TASK DESCRIPTION: Scan the records for "vertex". Show the matching lines.

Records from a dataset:
************
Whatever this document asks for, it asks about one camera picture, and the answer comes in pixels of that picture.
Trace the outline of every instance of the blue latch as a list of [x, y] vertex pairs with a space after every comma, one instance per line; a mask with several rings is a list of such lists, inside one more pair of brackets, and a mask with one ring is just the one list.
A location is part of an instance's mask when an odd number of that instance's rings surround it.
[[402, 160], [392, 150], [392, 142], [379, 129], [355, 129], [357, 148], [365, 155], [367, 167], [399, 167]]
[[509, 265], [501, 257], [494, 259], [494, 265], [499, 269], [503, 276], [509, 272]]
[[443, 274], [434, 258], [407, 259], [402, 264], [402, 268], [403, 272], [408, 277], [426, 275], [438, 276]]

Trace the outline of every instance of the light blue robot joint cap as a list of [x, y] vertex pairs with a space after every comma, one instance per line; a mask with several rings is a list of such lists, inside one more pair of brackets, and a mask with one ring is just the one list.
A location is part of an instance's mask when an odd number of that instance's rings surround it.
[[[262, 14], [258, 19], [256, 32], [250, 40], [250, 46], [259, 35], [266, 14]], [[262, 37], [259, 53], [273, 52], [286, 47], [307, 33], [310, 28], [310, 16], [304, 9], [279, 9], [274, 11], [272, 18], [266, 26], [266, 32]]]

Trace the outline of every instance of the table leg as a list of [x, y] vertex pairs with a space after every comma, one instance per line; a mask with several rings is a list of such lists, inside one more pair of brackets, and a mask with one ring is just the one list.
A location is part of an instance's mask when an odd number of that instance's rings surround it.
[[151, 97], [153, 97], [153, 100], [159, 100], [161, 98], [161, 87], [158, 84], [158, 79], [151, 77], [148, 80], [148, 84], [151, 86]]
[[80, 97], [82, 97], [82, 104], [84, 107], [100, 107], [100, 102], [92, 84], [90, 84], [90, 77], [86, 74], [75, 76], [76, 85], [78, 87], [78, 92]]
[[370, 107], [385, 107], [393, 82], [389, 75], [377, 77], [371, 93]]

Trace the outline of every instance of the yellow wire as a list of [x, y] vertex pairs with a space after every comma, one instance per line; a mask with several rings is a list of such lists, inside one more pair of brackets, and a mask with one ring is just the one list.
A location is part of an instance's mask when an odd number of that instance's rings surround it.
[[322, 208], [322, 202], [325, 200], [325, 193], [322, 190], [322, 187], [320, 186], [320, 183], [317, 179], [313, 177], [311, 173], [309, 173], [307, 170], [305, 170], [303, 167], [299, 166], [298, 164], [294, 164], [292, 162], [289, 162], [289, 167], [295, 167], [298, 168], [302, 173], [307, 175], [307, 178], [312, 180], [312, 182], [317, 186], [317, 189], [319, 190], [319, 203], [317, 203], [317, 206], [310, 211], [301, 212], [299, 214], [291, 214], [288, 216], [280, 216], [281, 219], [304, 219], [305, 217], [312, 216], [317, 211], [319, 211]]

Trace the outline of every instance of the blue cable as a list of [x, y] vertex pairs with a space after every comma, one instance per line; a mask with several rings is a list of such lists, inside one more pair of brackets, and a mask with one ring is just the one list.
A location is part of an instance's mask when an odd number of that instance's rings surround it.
************
FINAL ANSWER:
Trace the outline of every instance of the blue latch as a list of [x, y] vertex pairs with a space after every comma, one instance per line; a mask with several rings is a list of such lists, inside one more pair of brackets, and a mask with one ring is just the one list.
Trace the outline of every instance of the light blue robot joint cap as a list of [x, y] vertex pairs with a space after every comma, one instance per line; a mask with several rings is a list of such lists, inside one more pair of brackets, and a mask with one ring is just the one list.
Trace the outline of every instance of the table leg as a list of [x, y] vertex pairs with a space after every comma, one instance per line; a mask with several rings is a list of such lists, inside one more pair of brackets, and a mask with one ring is just the one list.
Trace the outline of every instance of the yellow wire as a list of [x, y] vertex pairs with a space after every comma, one instance per line; a mask with several rings is a list of such lists, inside one more pair of brackets, and a mask with one ring is just the one list.
Trace the outline of every instance of the blue cable as a list of [x, y] vertex pairs with a space after every comma, one instance per line; a mask with several rings is a list of such lists, inside one more pair of brackets, and a mask with one ring is just the one list.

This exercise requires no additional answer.